ASSIGNED TASK:
With the pictures left out, restate exactly the part below that opens with the line containing "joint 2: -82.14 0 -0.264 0" and closes with the line containing "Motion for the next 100".

Records from a collection:
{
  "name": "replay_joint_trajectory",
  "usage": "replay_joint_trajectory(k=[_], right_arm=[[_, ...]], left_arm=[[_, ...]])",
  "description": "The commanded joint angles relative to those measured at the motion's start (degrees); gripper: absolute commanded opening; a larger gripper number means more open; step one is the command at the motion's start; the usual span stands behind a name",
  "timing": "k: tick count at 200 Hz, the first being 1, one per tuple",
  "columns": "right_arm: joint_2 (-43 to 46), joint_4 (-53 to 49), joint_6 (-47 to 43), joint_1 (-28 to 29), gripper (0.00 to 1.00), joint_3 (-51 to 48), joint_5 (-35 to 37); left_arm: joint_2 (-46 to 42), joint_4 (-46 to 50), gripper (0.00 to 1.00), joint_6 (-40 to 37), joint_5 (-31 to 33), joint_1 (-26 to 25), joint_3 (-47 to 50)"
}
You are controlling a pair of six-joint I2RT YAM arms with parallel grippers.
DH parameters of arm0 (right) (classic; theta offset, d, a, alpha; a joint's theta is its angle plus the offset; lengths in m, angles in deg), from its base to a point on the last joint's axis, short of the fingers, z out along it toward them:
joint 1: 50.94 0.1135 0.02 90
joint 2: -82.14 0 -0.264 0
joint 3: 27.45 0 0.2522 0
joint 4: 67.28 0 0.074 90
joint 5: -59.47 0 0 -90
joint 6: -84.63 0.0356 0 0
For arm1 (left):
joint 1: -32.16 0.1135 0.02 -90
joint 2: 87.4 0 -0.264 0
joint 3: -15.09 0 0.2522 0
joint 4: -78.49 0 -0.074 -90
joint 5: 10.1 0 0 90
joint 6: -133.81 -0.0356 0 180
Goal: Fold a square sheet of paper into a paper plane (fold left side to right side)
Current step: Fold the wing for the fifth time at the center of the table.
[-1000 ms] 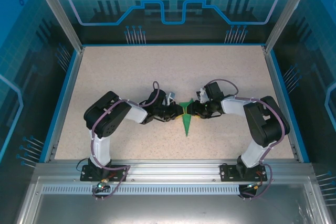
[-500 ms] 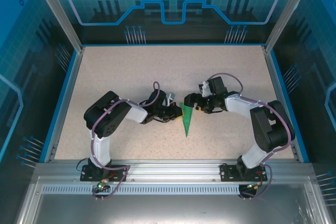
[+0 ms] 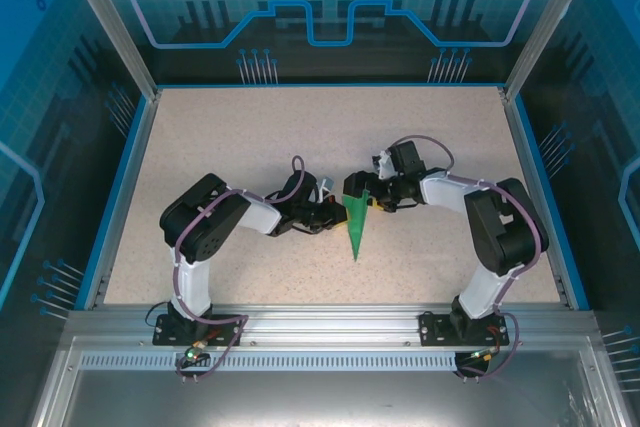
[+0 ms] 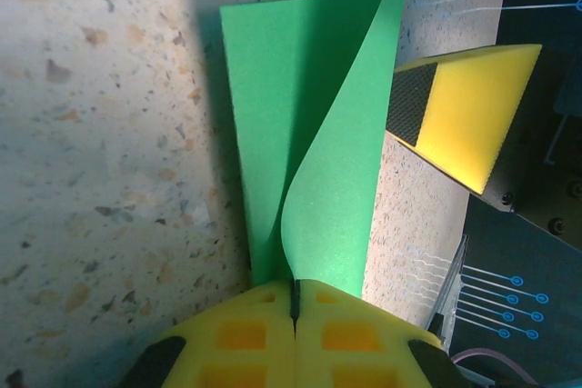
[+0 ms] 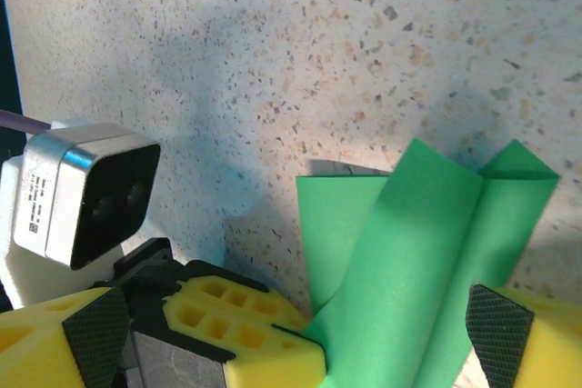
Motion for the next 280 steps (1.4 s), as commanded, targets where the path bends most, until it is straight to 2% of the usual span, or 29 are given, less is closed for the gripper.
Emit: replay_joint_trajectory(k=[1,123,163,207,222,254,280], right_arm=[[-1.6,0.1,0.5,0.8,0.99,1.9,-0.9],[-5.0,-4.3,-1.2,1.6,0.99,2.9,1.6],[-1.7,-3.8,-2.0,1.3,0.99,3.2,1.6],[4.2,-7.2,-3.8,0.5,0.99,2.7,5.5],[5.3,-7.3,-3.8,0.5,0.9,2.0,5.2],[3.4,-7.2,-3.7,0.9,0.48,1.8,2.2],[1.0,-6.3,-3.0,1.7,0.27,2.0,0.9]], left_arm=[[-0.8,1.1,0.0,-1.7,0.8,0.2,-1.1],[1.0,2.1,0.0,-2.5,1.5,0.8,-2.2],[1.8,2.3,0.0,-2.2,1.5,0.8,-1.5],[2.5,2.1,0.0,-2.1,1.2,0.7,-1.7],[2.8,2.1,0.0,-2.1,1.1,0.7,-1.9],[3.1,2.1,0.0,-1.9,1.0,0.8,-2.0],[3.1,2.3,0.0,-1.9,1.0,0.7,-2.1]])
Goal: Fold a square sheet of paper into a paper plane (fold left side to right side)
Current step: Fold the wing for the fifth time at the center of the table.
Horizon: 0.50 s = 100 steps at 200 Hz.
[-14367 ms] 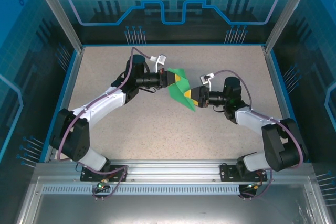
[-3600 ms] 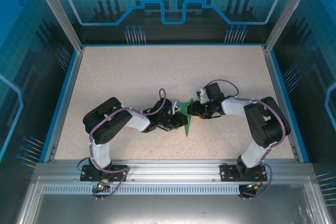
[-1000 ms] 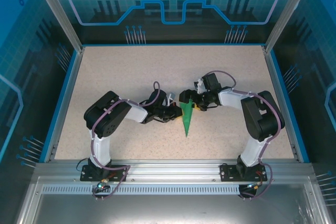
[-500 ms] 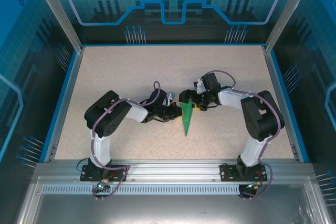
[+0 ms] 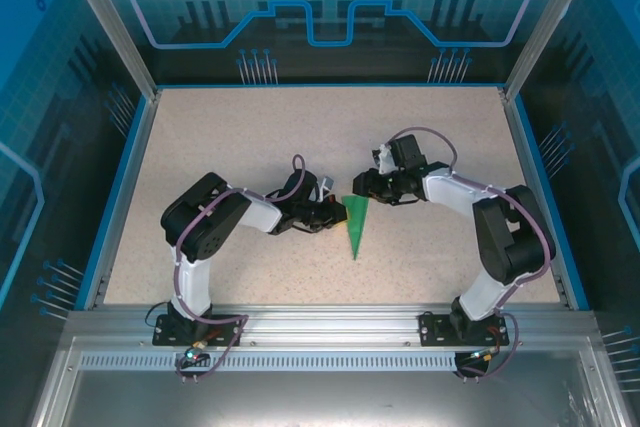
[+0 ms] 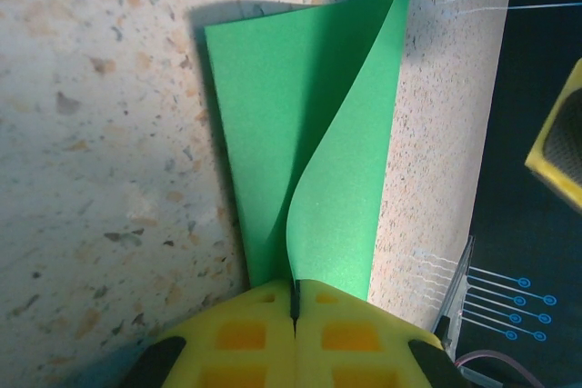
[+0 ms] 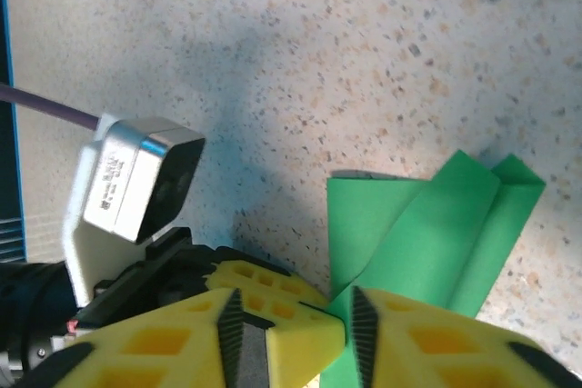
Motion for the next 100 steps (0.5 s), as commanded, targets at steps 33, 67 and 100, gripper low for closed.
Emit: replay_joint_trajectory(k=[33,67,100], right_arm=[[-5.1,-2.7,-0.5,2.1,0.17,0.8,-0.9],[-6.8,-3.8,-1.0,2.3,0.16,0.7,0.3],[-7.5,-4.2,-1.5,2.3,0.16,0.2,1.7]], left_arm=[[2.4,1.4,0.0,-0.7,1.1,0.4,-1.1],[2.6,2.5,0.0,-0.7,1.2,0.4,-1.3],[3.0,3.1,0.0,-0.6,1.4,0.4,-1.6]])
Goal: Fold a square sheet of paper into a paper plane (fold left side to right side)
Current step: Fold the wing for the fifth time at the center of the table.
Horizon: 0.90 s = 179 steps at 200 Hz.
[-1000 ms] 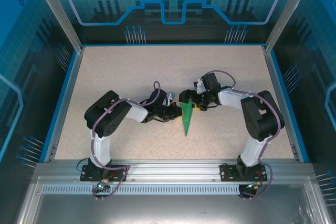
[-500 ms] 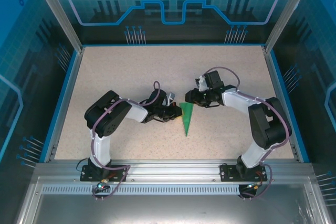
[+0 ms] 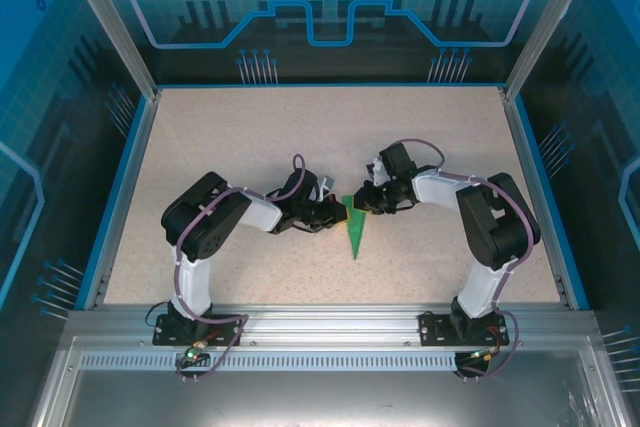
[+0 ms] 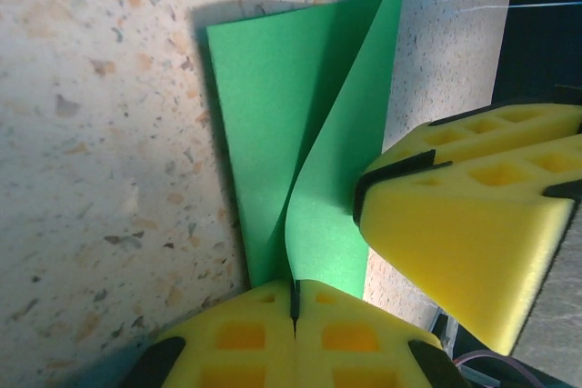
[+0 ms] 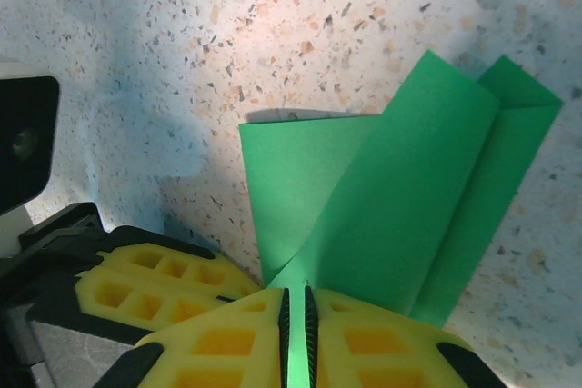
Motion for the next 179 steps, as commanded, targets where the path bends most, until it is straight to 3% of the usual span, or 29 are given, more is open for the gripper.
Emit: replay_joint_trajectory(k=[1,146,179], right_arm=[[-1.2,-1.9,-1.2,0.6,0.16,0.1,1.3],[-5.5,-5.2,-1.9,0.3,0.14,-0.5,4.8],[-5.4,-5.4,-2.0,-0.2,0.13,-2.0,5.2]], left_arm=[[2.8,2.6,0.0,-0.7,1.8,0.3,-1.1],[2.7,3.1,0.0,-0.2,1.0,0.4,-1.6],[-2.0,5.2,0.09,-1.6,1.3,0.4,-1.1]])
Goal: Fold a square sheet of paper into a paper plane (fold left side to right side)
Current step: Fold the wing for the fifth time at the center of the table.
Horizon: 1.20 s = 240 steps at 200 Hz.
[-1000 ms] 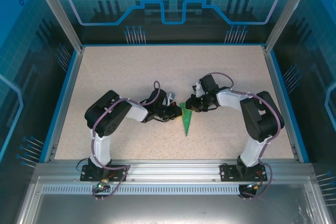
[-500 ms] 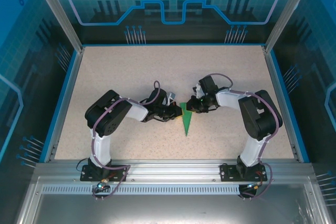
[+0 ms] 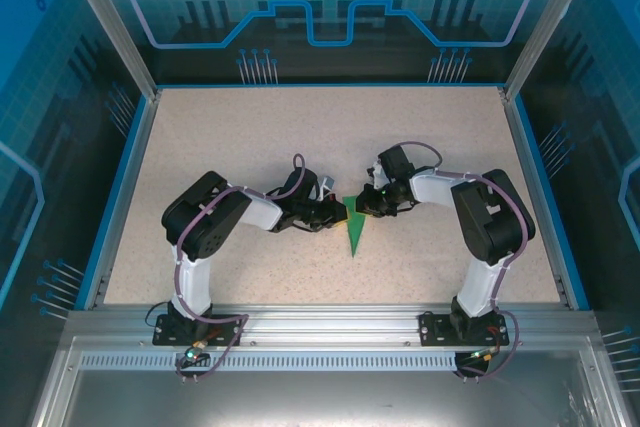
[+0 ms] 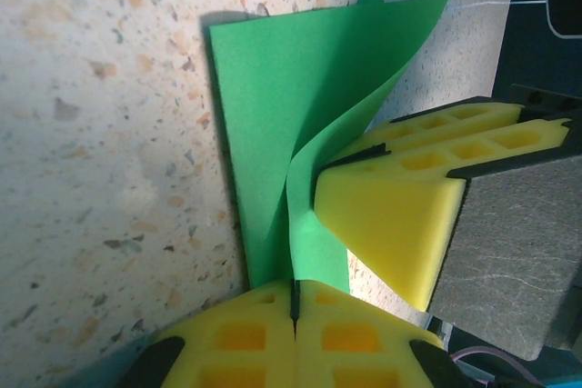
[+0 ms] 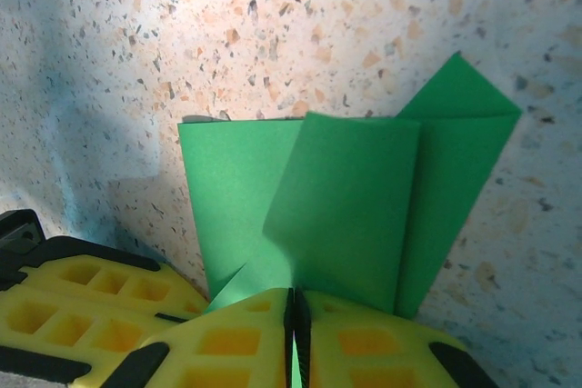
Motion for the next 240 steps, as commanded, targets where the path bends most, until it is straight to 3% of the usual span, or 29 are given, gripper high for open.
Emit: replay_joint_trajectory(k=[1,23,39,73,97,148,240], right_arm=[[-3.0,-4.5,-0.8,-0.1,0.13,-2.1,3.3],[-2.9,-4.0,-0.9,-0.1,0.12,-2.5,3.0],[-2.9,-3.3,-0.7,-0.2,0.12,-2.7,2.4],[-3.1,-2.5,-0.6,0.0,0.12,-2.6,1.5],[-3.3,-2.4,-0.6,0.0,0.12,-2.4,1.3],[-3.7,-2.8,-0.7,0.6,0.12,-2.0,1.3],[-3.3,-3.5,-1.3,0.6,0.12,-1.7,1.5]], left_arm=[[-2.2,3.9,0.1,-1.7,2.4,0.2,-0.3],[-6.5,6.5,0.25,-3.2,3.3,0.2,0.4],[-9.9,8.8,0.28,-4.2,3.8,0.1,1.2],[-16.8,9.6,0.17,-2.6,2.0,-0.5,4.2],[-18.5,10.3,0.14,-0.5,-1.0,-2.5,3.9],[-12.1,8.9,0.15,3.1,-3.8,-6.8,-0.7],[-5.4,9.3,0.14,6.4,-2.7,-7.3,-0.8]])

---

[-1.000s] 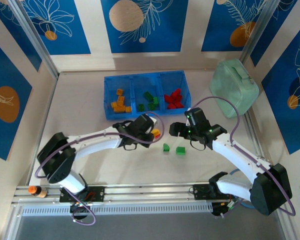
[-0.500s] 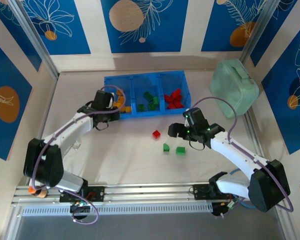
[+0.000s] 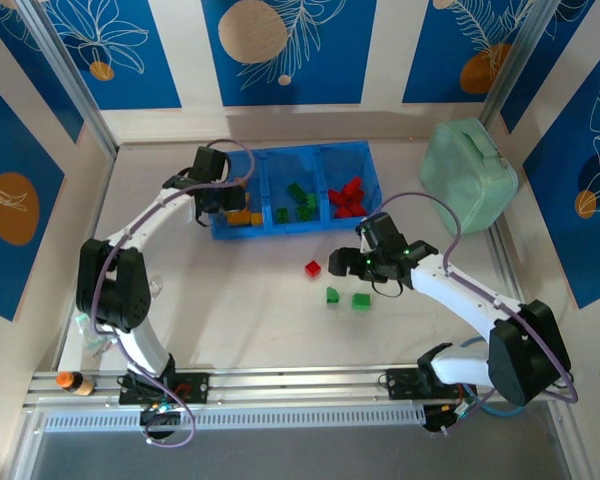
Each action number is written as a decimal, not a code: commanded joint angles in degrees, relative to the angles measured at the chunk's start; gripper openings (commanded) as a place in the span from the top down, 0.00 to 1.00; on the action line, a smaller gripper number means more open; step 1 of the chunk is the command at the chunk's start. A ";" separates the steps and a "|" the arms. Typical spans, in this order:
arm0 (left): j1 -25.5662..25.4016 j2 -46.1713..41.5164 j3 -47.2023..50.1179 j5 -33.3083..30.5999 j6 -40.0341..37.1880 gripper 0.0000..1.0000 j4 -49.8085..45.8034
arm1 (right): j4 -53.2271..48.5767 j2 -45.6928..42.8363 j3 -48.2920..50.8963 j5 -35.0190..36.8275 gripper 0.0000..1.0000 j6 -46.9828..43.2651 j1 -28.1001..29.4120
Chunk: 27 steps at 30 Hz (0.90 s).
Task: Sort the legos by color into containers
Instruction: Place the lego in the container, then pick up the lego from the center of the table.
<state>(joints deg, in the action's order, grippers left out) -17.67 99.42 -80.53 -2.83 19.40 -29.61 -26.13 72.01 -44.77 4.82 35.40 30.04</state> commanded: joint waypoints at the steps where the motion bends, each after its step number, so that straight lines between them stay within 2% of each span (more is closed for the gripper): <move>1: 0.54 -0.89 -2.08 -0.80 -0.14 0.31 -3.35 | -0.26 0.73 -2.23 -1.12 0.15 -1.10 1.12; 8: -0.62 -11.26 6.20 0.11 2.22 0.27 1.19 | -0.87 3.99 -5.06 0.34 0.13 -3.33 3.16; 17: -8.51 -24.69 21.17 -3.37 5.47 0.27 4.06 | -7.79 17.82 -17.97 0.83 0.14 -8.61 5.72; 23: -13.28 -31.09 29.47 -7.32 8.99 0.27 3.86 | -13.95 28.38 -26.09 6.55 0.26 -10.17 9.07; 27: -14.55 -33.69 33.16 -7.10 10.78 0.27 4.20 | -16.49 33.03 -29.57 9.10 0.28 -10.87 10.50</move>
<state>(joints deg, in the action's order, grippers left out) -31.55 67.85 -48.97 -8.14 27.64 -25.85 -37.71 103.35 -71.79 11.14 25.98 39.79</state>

TASK OUTPUT:
joint 2: -82.14 0 -0.264 0
joint 3: 27.45 0 0.2522 0
joint 4: 67.28 0 0.074 90
joint 5: -59.47 0 0 -90
joint 6: -84.63 0.0356 0 0
For arm1 (left):
joint 1: -32.16 0.1135 0.02 -90
joint 2: 87.4 0 -0.264 0
joint 3: -15.09 0 0.2522 0
joint 4: -78.49 0 -0.074 -90
joint 5: 10.1 0 0 90
joint 6: -133.81 -0.0356 0 180
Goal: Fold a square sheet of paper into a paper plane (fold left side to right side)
Current step: Fold the wing for the fifth time at the center of the table.
[-1000 ms] 
[-500 ms] 
[+0 ms] 
[+0 ms] 
[+0 ms] 
Motion for the next 280 steps (1.4 s), as commanded, targets where the path bends most, until it is straight to 2% of the usual span, or 29 are given, less is closed for the gripper.
Emit: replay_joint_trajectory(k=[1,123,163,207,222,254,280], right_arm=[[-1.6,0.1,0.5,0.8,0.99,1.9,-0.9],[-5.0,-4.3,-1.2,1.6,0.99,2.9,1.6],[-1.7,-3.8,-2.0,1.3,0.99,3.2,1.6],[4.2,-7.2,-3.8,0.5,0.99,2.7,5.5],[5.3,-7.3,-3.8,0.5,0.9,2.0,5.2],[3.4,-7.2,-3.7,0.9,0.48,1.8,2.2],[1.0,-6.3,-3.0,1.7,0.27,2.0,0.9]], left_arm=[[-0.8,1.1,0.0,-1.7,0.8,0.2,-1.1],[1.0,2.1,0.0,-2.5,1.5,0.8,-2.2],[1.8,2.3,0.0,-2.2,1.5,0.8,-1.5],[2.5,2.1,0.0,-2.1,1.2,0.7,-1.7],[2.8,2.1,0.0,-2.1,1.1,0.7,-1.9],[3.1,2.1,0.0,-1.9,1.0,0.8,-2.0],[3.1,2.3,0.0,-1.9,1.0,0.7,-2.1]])
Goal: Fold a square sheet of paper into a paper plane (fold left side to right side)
Current step: Fold the wing for the fifth time at the center of the table.
Horizon: 0.50 s = 100 steps at 200 Hz.
[-14367 ms] 
[-3600 ms] 
[-1000 ms] 
[-500 ms] 
[+0 ms] 
[+0 ms] 
[+0 ms] 
Motion for the next 100 steps (0.5 s), as commanded, targets at steps 33, 67 and 100, gripper low for closed.

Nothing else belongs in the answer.